From CED and the Memory Lane vaults, a look at a fateful 1982 boxing match and its impact on television technology.
Some of the signature developments in cable technology are intertwined, oddly enough, with memorable boxing matches. Topping the list, of course, was the 1975 “Thrilla in Manila” between the late Joe Frazier and Muhammad Ali. That historic fight signaled the onset of the satellite communications era for cable and inspired entrepreneurs like Ted Turner to conceive a new framework for launching national TV networks.
But a hyped-up match seven years later also would come to herald a budding romance between cable technology and boxing.
The fight was Cooney-Holmes, a hotly anticipated match between the reigning WBC Heavyweight champion Larry Holmes and a sort of real-life Rocky Balboa named Gerry Cooney. The Irish-American Cooney had rocketed to prominence a year earlier after a stunning knockout of former WBC champ Ken Norton in 54 seconds in a ring at Madison Square Garden. The performance made an instant folk hero out of Cooney, who was tagged boxing’s new “Great White Hope” almost immediately after raising his arms in victory. With promoter Don King getting tremendous advance mileage from the racially sensationalized matchup, Cooney-Holmes was boxing’s most anticipated event in years.
It was that backdrop that helped put cable on the map as a legitimate force in the boxing business, through an emerging delivery technology saddled with the indelicate name of “pay-per-view.” Benefitting from the advance hype, cable companies generated a then-record $10 million in revenue from PPV orders for the fight.
The fans got their money’s worth, as the fight lasted 12 tense rounds before Cooney’s manager called it quits following a vicious right cross from Holmes in the 13th. But the cable industry had taken a beating, too. Even though they had raised the performance bar for PPV, operators realized they had left millions of dollars on the table as late-placed orders went unfulfilled.
Clogged telephone lines were a major culprit. With the hype rising to a pitched level by the evening the fight took place, subscribers who had waited to order couldn’t get through to customer service representatives. The problem, easily identified, was that it took too long to get through a live confirmation with an operator. As a 1985 U.S. patent filing by Zenith Electronics put it, “Too many telephone requests at the same time to the cable operator can cause the telephone central office to ‘crash’ due to excessive requests for physical telephone connections between numerous telephone subscribers and a single cable operator headend station.”

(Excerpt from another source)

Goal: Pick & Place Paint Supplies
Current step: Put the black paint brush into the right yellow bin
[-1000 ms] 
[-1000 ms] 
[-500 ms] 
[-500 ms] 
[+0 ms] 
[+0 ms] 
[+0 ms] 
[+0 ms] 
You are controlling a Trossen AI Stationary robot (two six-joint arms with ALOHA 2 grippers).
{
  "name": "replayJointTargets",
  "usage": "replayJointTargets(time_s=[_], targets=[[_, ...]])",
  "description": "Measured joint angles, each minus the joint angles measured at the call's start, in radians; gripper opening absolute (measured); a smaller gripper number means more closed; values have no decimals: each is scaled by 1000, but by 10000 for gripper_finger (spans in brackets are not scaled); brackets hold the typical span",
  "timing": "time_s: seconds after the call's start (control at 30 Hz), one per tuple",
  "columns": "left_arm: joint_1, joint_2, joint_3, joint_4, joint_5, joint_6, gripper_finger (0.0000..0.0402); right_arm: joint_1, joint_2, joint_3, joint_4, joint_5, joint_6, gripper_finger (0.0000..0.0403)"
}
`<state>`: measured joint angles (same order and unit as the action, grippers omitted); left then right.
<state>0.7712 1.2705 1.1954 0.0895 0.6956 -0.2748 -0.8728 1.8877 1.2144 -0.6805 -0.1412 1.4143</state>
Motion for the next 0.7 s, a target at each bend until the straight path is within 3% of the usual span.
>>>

Cable companies had tried to avert a late-hour flooding of phone lines by encouraging subscribers to order early. But they were fighting a losing battle against human nature.
By the mid-1980s, Zenith and others were working on a technology solution. A key component was automated number identification (ANI), a process for using telephone call codes to indicate the caller’s identity and ordering information, without the need for a live conversation. By inputting a series of numbers advertised by a cable operator, a subscriber could send data through the telephone network, indicating not only his/her unique billing identity, but also which PPV program he/she wanted to order. In particular, an offshoot known as “ANI Passing” was promising. By employing unique exchange codes – the first digits of the dialed number – the instructions could be conveyed without a physical connection being made to the cable company, and without overtaxing the phone network.
Various flavors of ANI would go on to help transform cable’s fledgling PPV business from an order-in-advance model to an “impulse PPV” model that would accommodate on-the-spot buying decisions. In turn, a category many had labeled as disappointing began to blossom.
The bridge from a live conversation to an automated identification and transaction fulfillment approach seems hardly worth mentioning in today’s on-demand video environment, where a simple tap on a device ignites a rapid-fire event sequence that produces a live video stream within seconds – no telephone necessary. But in the 1980s, cable was a one-way network, incapable of accepting electronic signals from the home to the headend, and the telephone was the best instrument available for interacting with customers. ANI technology was a temporary solution to a lasting problem, yes. But it proved there was a meaningful business to be realized by responding to the impulsive decisions of customers, who often decided whether to order an event on the spot. In that regard, ANI and PPV were like Gerry Cooney and Larry Holmes on a summer evening in 1982: well-matched.